ECLI:NL:CRVB:2019:3085
Centrale Raad van Beroep
- Hoger beroep
- G.M.G. Hink
- E.C.G. Okhuizen
- P.J. Huisman
- Rechtspraak.nl
Herziening bijstandsverlening op basis van gegevens uit Suwinet en looninformatie
In deze zaak heeft de Centrale Raad van Beroep op 17 september 2019 uitspraak gedaan in hoger beroep tegen een eerdere uitspraak van de rechtbank Den Haag van 3 mei 2018. De zaak betreft de herziening van de bijstandsverlening aan appellante over de periode van 1 juli 2016 tot en met 30 september 2016. Het college van burgemeester en wethouders van Leidschendam-Voorburg heeft de bijstand herzien op basis van gegevens van de Belastingdienst, verkregen via Suwinet, en looninformatie van twee werkgevers. Deze gegevens gaven aan dat appellante inkomsten had genoten die zij niet had opgegeven.

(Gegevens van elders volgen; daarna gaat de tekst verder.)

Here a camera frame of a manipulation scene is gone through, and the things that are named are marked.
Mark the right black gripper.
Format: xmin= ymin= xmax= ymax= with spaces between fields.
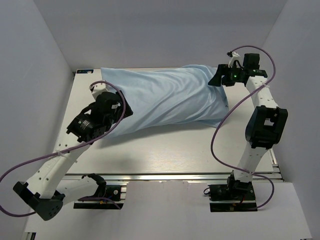
xmin=208 ymin=64 xmax=244 ymax=87

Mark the light blue pillowcase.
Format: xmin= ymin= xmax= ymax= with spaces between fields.
xmin=101 ymin=64 xmax=229 ymax=138

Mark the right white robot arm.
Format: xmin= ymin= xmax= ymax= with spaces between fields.
xmin=208 ymin=51 xmax=288 ymax=200

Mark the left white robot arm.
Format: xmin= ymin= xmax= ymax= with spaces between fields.
xmin=13 ymin=90 xmax=133 ymax=221

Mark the left blue table label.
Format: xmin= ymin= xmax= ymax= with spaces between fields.
xmin=76 ymin=69 xmax=94 ymax=74

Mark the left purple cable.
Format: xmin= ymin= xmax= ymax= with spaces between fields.
xmin=0 ymin=81 xmax=127 ymax=216

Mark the purple cable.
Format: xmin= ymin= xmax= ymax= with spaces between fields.
xmin=210 ymin=45 xmax=277 ymax=209
xmin=0 ymin=81 xmax=127 ymax=216

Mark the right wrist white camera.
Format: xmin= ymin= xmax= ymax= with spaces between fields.
xmin=227 ymin=51 xmax=241 ymax=68

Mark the wrist white camera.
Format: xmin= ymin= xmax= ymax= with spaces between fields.
xmin=89 ymin=81 xmax=109 ymax=100
xmin=227 ymin=51 xmax=241 ymax=68

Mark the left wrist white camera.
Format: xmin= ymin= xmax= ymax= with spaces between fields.
xmin=89 ymin=81 xmax=109 ymax=100

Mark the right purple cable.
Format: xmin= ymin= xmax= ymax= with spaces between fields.
xmin=210 ymin=45 xmax=277 ymax=209

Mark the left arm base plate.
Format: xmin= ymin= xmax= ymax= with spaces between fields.
xmin=73 ymin=184 xmax=127 ymax=210

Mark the aluminium front rail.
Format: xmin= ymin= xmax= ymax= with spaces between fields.
xmin=62 ymin=172 xmax=283 ymax=182

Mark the right aluminium side rail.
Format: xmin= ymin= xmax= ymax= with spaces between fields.
xmin=268 ymin=149 xmax=281 ymax=174

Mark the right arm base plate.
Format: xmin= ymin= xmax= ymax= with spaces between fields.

Appellante betwistte dat zij werkzaamheden had verricht voor werkgever X en stelde dat het college niet aannemelijk had gemaakt dat zij bij deze werkgever had gewerkt, omdat er geen salarisspecificaties beschikbaar waren. De Centrale Raad oordeelde echter dat het college in beginsel mag uitgaan van de juistheid van de gegevens in Suwinet, die zijn gebaseerd op de verplichte opgave van de werkgever. De Raad concludeerde dat de gegevens in Suwinet overeenkwamen met de looninformatie die het college had opgevraagd bij de werkgever.
De Raad oordeelde verder dat appellante geen bewijs had geleverd voor haar stelling dat de werkgever misbruik had gemaakt van haar persoonsgegevens. De gegevens uit Suwinet en de looninformatie maakten aannemelijk dat appellante in de beoordelingsperiode werkzaamheden had verricht en daaruit inkomsten had genoten. Aangezien appellante deze inkomsten niet had gemeld, had zij haar inlichtingenverplichting geschonden. Daarom bevestigde de Centrale Raad de beslissing van het college om de bijstand te herzien. Het hoger beroep van appellante werd afgewezen en er werd geen veroordeling in proceskosten uitgesproken.